The Ghost in My Machine lauded No Through Road as "tak[ing] the phrase "hopelessly lost" to a whole new level", with Refinery29 complimenting the series' use of screams, recommending it to be watched to "keep you up at night" with a blanket (to scream into). While recognising the series' "quarter of a shoestring" budget and "deeply bizarre" premise, Film School Rejects nonetheless praised No Through Road as "deliver[ing] some very nice chills", noting the use of a slow burn while complimenting the acting of the films "British teens [as] feel[ing] far less annoying than American ones", concluding to sum up the first installment as "a spooky little film that feels a bit like a campfire tale". Bustle described the "weird-o" series as "a masterful example of excellent storytelling done on a tiny budget, exemplifying the fact that you don't need a ton of money to make a really freaky movie", with "the first video [standing] alone quite well" and instilling a feeling of "never want[ing] to drive home at night again".

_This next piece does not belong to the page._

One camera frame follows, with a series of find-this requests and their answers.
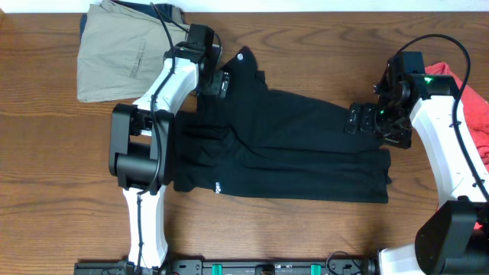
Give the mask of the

TREMG described the series as "an absolute must-see if you're a fan of found-footage-style horror", with the "camerawork and acting put into this project [being] extremely impressive, making it worth a watch as you get into the Halloween spirit", with Postize giving the series an 8/10 on their "Disturbance Factor". Ranking the series as the second on their 2021 list of "The Best Original Horror On YouTube", Looper complimented all four installments of No Through Road as "wonderfully creepy videos that will satisfy anyone hungry for horror", with Horror Obsessive praising its "incredibly effective [use of] basically nothing but dialogue and a few spooky shots" throughout the series. The British Film Institute (BFI) have archived the first episode of No Through Road.

==Other media==
The audio commentary of the 2012 Canadian supernatural horror film Grave Encounters 2, directed by John Poliquin and written by The Vicious Brothers, credits the film's closing kill — in which a character (Leanne Lapp) is beaten to death with a video camera, from the first-person perspective of the camera — to the filmmakers having seen the same event take place in No Through Road, and having been impressed by the concept enough to adapt it (amongst allusions to several other popular horror films).

On the director's commentary for In Fear, a 2013 British psychological horror film written and directed by Jeremy Lovering, Lovering accredited No Through Road (for which Chamberlain was originally uncredited) as the primary source of inspiration for the film's main plot and premise, which follows a young couple (Iain De Caestecker and Alice Englert) as they find themselves trapped in a loop between two road signs in the Irish countryside at night, while pursued by an unknown masked assailant (Allen Leech).

An unauthorised Swedish-language remake of the series, directed by Tobias Ohlsson, was nominated for the "Best Experimental Horror Film Award" at the Oregon Scream Week Horror Film Festival in late 2019.